= EXERCISE DESCRIPTION =
Restate word for word the span that opens with the line containing "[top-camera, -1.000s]" and closes with the final line of the data; give only those lines.
---+---
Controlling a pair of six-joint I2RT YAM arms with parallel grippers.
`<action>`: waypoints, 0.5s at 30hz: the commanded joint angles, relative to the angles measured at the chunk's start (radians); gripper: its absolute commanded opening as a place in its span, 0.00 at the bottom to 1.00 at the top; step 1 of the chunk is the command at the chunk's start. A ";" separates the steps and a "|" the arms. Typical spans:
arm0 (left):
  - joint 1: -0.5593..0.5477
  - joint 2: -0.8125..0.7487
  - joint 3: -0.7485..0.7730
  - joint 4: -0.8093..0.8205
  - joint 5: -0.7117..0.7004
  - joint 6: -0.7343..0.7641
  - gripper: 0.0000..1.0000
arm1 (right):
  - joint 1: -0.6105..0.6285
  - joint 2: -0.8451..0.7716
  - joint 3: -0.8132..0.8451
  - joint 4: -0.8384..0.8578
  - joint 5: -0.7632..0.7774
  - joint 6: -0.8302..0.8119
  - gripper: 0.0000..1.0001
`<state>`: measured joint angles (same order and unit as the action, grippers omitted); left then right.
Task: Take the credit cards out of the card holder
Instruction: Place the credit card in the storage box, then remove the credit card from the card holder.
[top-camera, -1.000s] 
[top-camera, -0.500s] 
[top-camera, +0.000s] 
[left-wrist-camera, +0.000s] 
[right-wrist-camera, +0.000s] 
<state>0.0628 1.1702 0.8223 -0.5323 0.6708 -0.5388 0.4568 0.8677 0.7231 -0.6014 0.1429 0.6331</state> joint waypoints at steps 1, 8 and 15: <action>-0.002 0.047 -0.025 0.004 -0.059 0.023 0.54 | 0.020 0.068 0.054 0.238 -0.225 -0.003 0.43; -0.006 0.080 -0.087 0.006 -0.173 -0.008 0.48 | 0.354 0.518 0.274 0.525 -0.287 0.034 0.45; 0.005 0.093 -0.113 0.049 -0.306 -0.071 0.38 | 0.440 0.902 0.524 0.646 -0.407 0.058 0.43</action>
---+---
= SOLUTION TO THE EXERCISE =
[top-camera, -1.000s] 
[top-camera, -0.500s] 
[top-camera, +0.000s] 
[left-wrist-camera, +0.000s] 
[right-wrist-camera, +0.000s] 
<state>0.0628 1.1702 0.8223 -0.5323 0.6708 -0.5388 0.4568 0.8677 0.7231 -0.6014 0.1429 0.6331</state> joint waypoints at steps 1, 8 and 15: <action>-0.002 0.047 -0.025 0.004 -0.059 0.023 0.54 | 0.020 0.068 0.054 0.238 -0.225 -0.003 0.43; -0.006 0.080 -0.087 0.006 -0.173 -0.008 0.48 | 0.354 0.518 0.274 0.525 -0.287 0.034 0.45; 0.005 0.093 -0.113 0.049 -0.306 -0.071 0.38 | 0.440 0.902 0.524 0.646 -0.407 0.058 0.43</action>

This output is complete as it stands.